Black holes can be divided into two groups. The first is stellar mass black holes. These were created as a result of a stellar collapse, and therefore have a mass of a few solar masses. The other group is super massive black holes. The masses in this group range between 1e6 and 1e10 solar masses. It is very unlikely that a super massive black hole was created in a single event, but rather they started as stellar black holes, and accreted the remaining mass. In this page we will discuss a few models and limits for black hole growths.

## Eddington Limit Edit

One limit on the accretion rate $ \dot{M} $ comes from the Eddington luminosity.

$ L_E = 4 \pi G M c /\kappa $

where $ G $ is the gravitational constant, $ M $ is the mass, $ c $ is the speed of light and $ \kappa $ is the opacity. The idea is that the excess energy of accreted matter has to be evacuated by radiation, but the radiation cannot exceed Eddington's luminosity. If $ \eta $ is the efficiency with which in-falling mass is converted to radiation, then

$ \frac{\eta}{1-\eta} \dot{M} c^2 = L_E $

because it is assumed that whatever energy was converted to radiation, was not accreted. Solving this equation for $ M $ (assuming constant efficiency) yields exponential growth in mass

$ M = M_0 \exp \left( \frac{4 \pi G}{c \kappa \eta} \left( 1- \eta \right) t \right) $

For Thomson opacity, and typical efficiency 0.1, the time scale is about fifty million years. This might seem like ample time for massive black holes to grow even from stellar masses. However, there is evidence for super - massive black holes at high redshifts (i.e. when the universe was very young). One example is a 1e9 solar mass black hole discovered at red - shift 6, which corresponds to a time when the universe was just a billion years old. To reach such a mass under the Eddington limit a black hole would have to be created at the big bang with a mass of 100 solar masses, and maybe even 10 times as massive.

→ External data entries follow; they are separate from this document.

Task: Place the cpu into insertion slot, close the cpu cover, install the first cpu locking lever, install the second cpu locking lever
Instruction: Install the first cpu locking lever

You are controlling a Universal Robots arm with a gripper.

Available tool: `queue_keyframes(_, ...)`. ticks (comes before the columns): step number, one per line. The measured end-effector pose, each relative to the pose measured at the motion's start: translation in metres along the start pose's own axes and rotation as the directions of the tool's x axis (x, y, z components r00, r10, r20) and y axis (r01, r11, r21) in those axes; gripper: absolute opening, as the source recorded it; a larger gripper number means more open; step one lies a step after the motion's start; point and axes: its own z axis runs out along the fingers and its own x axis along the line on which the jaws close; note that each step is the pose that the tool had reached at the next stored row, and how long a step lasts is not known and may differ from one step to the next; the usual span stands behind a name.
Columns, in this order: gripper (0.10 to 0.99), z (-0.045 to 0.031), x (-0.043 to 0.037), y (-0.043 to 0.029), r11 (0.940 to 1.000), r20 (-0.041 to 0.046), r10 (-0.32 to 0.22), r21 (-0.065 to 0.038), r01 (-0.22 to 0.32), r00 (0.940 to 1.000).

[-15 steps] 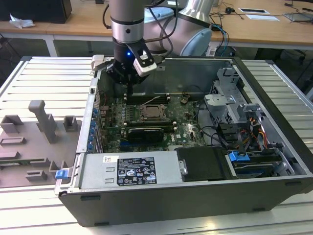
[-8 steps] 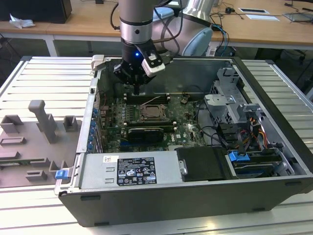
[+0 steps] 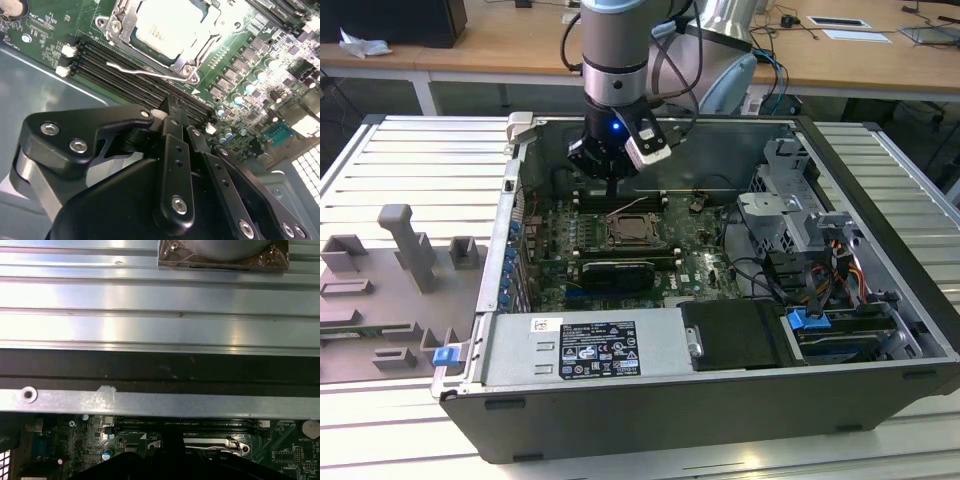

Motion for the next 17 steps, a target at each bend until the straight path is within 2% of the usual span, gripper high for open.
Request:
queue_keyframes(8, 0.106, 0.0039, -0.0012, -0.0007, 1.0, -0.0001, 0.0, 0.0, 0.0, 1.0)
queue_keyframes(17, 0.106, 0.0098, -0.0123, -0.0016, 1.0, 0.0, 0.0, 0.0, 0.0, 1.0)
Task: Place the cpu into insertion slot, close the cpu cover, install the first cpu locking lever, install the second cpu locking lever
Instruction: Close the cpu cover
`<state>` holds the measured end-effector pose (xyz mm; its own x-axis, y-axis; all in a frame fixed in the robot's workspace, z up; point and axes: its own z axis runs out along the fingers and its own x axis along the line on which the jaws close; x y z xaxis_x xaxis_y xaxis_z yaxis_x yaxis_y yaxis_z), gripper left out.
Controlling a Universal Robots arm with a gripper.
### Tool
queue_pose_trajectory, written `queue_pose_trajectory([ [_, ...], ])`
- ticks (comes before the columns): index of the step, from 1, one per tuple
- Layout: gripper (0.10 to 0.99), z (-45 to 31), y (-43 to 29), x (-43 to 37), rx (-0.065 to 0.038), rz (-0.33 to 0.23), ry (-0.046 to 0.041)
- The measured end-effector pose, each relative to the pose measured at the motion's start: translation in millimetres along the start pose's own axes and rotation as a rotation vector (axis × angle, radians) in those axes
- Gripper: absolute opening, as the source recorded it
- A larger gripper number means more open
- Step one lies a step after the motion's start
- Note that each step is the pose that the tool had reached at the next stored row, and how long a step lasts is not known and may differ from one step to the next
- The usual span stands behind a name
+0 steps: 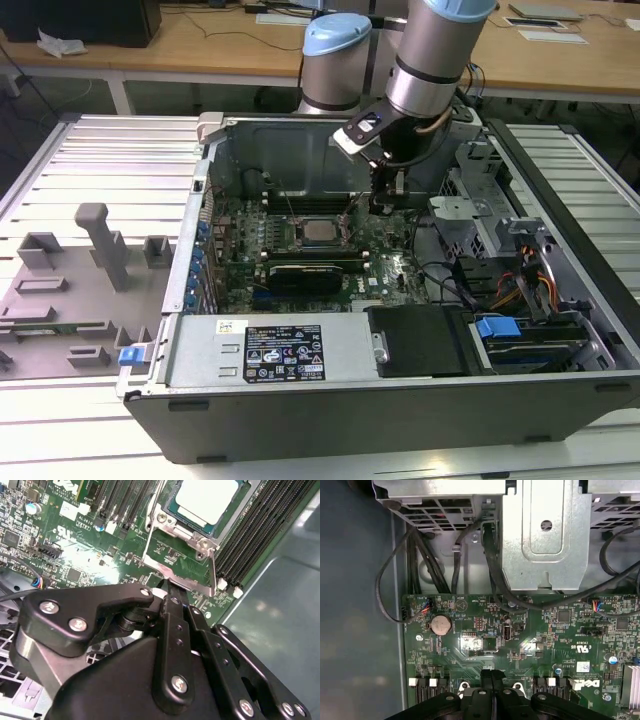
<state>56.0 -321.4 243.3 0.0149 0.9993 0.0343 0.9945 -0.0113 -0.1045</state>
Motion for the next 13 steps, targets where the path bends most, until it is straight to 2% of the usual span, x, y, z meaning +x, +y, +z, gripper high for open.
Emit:
queue_pose_trajectory([
  [4,0.106,0.7,-6.6,0.4,-0.002,0.000,0.0001],
  [8,0.106,2.2,-20.5,1.5,-0.012,-0.001,0.0001],
  [13,0.106,3.5,-32.0,2.9,-0.025,-0.001,0.0003],
])
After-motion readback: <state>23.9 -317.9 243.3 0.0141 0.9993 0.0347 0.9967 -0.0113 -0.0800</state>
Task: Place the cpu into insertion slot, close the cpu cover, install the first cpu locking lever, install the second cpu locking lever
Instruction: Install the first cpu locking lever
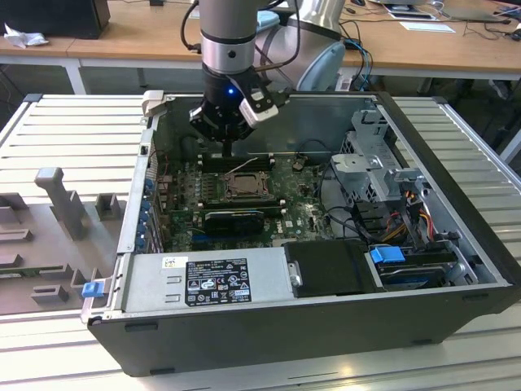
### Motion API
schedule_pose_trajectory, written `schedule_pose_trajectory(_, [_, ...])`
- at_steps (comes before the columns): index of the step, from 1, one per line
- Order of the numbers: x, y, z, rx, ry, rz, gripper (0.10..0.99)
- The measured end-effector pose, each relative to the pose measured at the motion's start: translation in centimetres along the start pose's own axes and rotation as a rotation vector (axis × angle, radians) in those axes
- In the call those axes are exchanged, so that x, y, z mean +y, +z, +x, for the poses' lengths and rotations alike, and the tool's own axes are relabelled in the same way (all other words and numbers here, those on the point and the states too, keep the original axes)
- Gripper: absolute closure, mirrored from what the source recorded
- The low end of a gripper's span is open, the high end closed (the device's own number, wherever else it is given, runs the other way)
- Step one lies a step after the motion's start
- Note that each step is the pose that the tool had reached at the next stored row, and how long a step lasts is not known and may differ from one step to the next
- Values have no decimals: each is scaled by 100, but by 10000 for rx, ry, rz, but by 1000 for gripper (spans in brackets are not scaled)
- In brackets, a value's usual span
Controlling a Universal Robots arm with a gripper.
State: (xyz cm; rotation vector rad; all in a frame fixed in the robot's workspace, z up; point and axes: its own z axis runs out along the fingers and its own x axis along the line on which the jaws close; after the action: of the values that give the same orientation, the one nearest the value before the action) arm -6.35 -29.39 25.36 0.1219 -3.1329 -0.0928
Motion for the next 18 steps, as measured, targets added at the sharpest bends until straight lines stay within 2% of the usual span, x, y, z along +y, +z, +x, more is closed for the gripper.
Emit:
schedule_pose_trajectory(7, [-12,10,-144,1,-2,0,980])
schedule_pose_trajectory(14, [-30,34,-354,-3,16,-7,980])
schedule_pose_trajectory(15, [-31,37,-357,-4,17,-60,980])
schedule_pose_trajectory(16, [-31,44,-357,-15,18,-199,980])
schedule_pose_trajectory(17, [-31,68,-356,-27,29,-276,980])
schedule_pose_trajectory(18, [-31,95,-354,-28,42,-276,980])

However, it was shown that the efficiency decreases due to capture of photons by the black hole, so a more rapid growth might be possible.

## Light Cone Limit Edit

An upper limit on the accretion rate can be set by set by condition that a black hole can only accrete matter within its light cone. If the mass density of ambient matter is $ \rho_a $, then the mass of the black hole is bound by $ M < \frac{4 \pi}{3} \rho_a c^3 t^3 $.

## Bondi Accretion Edit

It has recently been suggested that super - exponential accretion rates can be obtained with Bondi Accretion. The Bondi capture radius is $ r_B = \frac{G M}{v^2} $, where $ v $ is the velocity scale (more on that later on). Assuming initial density throughout $ \rho_a $, the mass accretion rate is

$ \dot{M} = \pi \rho_a \left(\frac{G M}{v^2}\right)^2 v = \pi \rho_a \frac{G^2 M^2}{v^3} $

Solving for the mass yields

$ M = \frac{M_0}{1-t/\tau} $

where $ \tau = \frac{v^3}{\pi \rho_a M_0 G^2} $. This implies that the mass diverges at a finite time. This, of course, is not physical. In the next subsection we will discuss how the divergence is averted in each type of accretion.

### Wind Accretion Edit

In case of a wind accretion, the wind exerts a drag force on the black hole, accelerating it and reducing the velocity difference. Examining the equation above, one might get the impression that reducing the relative velocity might enhance the accretion. However, this is true as long as the bulk velocity $ u $ is much larger than the speed of sound $ a $. If this is not the case, then the equations have to be amended. The Bondi radius should be $ \frac{G M}{a^2} $, and the mass accretion rate would be

$ \dot{M} = \pi \rho_a \frac{G^2 M^2}{c^4} v $

From the conservation of momentum

$ \frac{d}{d t} \left( M v\right) = 0 \Rightarrow v = v_0 \frac{M_0}{M} $

Plugging this velocity back into the mass accretion rate yield

$ \dot{M} = \pi \rho_a \frac{G^2 M M_0}{c^4} v_0 $

so the mass will grow exponentially, but would not diverge at a finite time.

### Spherical Accretion Edit

As time passes the black hole will accrete matter from ever increasing distances, and hence with higher velocity, which will diminish the accretion rate. Also, it is likely that a shock wave will form around the black hole and brake incoming material.